(Data extracted from a collection)
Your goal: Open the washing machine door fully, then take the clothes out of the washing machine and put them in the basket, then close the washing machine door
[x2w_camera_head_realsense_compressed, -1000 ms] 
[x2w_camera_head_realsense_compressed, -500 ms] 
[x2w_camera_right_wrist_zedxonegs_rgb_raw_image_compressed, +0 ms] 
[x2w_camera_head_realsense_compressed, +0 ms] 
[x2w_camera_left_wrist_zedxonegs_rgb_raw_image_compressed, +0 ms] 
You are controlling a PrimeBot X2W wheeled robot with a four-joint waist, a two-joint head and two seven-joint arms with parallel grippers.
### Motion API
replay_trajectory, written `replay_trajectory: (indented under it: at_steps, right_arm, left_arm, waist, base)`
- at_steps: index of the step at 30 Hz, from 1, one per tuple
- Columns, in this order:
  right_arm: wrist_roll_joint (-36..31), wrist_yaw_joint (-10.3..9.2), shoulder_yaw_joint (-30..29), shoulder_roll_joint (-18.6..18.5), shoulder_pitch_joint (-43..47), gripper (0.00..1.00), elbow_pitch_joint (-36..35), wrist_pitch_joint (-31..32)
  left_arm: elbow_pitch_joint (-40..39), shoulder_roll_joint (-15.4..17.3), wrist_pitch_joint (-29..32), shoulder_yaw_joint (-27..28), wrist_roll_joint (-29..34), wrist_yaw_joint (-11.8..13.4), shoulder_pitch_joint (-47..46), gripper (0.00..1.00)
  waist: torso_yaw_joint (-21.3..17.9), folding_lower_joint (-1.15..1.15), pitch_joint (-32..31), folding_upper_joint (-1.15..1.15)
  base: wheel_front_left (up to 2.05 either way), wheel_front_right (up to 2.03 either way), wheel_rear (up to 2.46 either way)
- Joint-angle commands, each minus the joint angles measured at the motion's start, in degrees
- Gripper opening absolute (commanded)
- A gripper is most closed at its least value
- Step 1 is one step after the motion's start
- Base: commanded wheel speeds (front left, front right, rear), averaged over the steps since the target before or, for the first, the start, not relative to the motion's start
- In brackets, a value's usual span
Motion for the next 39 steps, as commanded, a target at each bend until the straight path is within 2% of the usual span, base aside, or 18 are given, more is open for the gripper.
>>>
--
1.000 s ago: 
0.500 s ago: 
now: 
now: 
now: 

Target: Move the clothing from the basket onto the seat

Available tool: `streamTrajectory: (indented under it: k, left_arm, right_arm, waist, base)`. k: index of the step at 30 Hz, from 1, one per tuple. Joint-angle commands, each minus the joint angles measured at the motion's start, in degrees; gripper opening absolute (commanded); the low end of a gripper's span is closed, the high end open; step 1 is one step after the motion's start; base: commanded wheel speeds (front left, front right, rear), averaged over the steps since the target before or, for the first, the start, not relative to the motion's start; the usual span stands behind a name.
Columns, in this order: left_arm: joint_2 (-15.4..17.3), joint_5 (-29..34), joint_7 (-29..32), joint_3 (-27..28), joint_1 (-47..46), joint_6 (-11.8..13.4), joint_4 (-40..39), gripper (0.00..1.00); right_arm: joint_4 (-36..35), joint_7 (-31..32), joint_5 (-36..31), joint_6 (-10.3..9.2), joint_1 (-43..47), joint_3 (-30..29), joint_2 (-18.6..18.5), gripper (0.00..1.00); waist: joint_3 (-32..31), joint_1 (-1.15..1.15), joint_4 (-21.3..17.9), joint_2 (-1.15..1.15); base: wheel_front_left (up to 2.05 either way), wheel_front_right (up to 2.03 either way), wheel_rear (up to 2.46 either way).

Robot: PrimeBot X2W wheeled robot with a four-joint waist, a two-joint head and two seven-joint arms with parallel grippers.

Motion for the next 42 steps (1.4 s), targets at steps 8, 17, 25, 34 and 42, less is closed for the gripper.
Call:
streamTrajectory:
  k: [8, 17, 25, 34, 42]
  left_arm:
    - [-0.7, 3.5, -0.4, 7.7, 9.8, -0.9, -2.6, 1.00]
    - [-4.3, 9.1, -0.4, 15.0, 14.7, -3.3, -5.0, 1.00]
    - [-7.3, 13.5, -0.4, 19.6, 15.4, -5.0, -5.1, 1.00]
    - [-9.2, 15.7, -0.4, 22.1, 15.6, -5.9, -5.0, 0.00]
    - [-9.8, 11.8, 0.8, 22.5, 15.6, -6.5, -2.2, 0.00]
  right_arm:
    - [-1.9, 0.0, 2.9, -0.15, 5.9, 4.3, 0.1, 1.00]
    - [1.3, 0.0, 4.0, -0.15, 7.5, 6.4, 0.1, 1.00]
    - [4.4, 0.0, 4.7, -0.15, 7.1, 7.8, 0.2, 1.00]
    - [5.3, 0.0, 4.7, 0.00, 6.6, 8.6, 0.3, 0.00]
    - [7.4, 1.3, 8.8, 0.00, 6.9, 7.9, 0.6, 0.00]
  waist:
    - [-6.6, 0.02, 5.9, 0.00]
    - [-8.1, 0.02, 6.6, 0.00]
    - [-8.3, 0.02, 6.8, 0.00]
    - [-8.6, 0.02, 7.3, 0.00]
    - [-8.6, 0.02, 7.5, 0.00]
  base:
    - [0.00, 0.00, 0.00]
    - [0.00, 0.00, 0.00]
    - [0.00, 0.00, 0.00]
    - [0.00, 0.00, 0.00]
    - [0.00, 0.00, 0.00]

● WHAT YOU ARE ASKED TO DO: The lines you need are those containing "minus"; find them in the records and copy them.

● EXPECTED OUTPUT:
- Joint-angle commands, each minus the joint angles measured at the motion's start, in degrees
Available tool: `streamTrajectory: (indented under it: k, left_arm, right_arm, waist, base)`. k: index of the step at 30 Hz, from 1, one per tuple. Joint-angle commands, each minus the joint angles measured at the motion's start, in degrees; gripper opening absolute (commanded); the low end of a gripper's span is closed, the high end open; step 1 is one step after the motion's start; base: commanded wheel speeds (front left, front right, rear), averaged over the steps since the target before or, for the first, the start, not relative to the motion's start; the usual span stands behind a name.

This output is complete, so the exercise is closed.